## Task
Every line of the data that includes "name" should be copied out.
━━━━━ Stored data
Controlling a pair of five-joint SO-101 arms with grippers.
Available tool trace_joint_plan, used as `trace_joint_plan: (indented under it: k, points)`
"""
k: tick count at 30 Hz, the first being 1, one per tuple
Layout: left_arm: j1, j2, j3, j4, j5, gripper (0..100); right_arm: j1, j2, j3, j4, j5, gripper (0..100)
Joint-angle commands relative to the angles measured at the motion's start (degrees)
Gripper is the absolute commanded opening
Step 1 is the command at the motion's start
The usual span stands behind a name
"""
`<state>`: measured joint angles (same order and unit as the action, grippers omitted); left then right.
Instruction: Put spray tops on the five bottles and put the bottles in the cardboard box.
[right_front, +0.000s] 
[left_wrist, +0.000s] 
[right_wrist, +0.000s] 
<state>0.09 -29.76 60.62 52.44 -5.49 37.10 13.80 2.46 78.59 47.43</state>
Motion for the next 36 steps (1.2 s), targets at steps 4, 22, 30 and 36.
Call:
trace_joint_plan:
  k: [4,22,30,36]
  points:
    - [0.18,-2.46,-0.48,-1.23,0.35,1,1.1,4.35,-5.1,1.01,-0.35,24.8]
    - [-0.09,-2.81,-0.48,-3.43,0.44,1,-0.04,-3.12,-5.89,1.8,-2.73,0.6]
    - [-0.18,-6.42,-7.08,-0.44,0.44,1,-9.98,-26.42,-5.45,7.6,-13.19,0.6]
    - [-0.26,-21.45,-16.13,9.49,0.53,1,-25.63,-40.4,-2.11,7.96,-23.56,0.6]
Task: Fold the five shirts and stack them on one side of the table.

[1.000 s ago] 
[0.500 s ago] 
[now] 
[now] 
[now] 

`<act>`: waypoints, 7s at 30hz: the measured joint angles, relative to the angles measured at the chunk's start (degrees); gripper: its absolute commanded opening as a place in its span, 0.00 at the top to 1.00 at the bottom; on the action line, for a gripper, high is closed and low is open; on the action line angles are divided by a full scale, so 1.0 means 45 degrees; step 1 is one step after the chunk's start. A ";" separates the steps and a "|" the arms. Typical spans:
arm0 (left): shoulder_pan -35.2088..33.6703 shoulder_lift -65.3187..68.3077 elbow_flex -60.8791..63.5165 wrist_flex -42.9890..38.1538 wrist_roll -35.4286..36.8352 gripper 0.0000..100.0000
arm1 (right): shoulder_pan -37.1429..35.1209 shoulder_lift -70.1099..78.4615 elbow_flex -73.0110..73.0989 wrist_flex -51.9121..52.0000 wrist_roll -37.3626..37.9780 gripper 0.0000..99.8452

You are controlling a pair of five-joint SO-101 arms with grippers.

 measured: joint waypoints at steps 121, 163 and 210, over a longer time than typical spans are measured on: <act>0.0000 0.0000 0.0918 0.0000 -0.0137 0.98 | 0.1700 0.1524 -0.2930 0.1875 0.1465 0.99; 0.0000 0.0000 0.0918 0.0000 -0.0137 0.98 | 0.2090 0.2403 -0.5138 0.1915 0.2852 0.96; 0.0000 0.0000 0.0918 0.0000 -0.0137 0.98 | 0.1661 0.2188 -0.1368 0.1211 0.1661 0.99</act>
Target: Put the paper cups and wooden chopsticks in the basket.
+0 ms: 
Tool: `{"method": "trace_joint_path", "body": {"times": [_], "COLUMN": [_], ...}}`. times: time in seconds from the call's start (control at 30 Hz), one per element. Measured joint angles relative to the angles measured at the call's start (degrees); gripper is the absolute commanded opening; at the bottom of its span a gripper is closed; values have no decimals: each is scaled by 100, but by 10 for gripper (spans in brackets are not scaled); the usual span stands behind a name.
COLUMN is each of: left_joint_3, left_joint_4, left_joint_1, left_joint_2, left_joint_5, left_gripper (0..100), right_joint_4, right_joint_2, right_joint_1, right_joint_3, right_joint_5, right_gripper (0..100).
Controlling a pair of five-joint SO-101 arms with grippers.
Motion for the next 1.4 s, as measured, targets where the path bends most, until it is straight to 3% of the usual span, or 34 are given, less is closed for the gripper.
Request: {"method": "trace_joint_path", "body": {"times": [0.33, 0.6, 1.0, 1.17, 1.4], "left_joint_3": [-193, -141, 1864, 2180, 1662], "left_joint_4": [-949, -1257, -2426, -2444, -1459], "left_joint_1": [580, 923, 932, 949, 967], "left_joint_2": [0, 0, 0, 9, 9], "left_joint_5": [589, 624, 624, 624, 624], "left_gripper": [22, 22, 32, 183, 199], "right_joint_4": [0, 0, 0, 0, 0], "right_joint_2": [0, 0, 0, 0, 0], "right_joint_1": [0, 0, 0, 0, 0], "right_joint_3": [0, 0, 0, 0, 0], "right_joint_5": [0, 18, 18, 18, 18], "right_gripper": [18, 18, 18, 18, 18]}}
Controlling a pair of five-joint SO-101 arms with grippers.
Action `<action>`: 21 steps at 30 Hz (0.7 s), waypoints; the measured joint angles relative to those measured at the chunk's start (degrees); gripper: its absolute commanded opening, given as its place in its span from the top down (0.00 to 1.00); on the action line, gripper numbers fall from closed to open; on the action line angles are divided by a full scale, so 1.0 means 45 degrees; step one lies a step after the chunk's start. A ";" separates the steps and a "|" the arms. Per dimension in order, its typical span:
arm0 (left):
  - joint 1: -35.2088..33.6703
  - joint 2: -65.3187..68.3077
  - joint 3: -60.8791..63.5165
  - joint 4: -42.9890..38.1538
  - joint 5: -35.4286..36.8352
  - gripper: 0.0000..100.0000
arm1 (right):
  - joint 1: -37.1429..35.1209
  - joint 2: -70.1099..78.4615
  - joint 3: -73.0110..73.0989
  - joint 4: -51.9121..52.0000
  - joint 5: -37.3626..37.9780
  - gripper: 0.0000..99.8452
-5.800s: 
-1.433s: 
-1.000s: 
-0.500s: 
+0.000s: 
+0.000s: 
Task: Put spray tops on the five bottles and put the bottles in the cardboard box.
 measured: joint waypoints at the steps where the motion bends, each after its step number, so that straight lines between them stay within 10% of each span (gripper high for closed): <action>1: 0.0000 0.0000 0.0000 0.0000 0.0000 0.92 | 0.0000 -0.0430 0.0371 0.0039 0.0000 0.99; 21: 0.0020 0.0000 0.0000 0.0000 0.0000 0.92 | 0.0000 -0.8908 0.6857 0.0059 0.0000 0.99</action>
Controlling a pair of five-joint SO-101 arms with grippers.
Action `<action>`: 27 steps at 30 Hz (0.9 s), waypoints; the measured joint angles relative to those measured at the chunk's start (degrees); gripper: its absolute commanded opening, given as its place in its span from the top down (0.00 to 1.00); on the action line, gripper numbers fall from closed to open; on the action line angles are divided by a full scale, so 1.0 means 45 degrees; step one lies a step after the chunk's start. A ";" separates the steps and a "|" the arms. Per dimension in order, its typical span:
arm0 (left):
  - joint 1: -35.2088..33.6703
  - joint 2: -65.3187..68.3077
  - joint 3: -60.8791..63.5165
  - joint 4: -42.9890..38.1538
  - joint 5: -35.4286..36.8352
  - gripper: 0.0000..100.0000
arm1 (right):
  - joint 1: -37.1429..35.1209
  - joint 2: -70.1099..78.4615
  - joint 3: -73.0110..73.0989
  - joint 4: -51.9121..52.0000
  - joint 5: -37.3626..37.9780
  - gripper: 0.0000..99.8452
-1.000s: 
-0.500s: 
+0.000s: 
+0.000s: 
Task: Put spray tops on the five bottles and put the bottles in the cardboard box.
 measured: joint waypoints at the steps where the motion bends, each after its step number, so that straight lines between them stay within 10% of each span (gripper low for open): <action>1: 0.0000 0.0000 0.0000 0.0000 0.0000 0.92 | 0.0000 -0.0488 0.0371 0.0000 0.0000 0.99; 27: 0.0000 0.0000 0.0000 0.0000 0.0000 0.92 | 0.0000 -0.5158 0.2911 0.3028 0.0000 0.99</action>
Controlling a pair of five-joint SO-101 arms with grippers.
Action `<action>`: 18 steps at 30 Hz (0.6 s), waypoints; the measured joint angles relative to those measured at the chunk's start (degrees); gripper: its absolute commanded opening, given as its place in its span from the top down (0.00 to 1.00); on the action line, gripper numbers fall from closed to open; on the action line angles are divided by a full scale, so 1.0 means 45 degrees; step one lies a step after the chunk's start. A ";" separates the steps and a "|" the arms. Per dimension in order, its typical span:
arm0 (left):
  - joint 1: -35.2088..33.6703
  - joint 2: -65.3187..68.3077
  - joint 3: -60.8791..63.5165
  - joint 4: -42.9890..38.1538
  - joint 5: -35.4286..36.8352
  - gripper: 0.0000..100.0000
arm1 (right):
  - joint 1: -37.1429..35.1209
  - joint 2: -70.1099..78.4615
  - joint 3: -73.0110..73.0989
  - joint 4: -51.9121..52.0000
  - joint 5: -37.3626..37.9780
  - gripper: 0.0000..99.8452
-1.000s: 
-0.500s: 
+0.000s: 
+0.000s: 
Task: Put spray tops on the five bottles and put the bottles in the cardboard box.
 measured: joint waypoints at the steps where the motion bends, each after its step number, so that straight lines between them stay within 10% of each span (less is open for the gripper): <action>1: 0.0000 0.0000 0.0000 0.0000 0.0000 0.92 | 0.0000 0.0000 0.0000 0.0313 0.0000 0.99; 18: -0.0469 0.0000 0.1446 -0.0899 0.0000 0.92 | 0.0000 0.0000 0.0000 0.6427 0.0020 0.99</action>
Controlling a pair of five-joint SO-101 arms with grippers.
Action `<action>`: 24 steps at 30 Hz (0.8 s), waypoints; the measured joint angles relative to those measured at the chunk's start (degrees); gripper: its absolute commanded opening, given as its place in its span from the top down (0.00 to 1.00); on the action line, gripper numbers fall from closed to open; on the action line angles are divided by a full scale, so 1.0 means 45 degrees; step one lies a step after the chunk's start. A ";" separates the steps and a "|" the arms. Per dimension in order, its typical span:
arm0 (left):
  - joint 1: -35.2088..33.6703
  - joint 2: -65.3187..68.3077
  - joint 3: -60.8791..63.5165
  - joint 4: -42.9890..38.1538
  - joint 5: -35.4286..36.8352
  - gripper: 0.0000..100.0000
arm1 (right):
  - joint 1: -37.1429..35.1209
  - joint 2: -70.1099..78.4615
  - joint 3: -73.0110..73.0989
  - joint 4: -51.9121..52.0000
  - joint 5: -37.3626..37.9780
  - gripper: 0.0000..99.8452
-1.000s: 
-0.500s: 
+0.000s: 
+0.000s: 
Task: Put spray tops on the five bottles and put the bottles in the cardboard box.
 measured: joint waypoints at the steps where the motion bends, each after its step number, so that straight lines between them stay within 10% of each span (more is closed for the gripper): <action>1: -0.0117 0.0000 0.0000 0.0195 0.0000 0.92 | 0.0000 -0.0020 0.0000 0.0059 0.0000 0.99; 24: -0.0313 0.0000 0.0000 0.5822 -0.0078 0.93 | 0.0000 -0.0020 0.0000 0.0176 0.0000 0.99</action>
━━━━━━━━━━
## Response area
The usual span stands behind a name
Tool: `{"method": "trace_joint_path", "body": {"times": [_], "COLUMN": [_], ...}}`. times: time in seconds from the call's start (control at 30 Hz), one per element. Measured joint angles relative to the angles measured at the call's start (degrees); gripper is the absolute commanded opening; at the bottom of its span a gripper is closed; values have no decimals: each is scaled by 100, but by 10 for gripper (spans in brackets are not scaled); the usual span stands behind a name.

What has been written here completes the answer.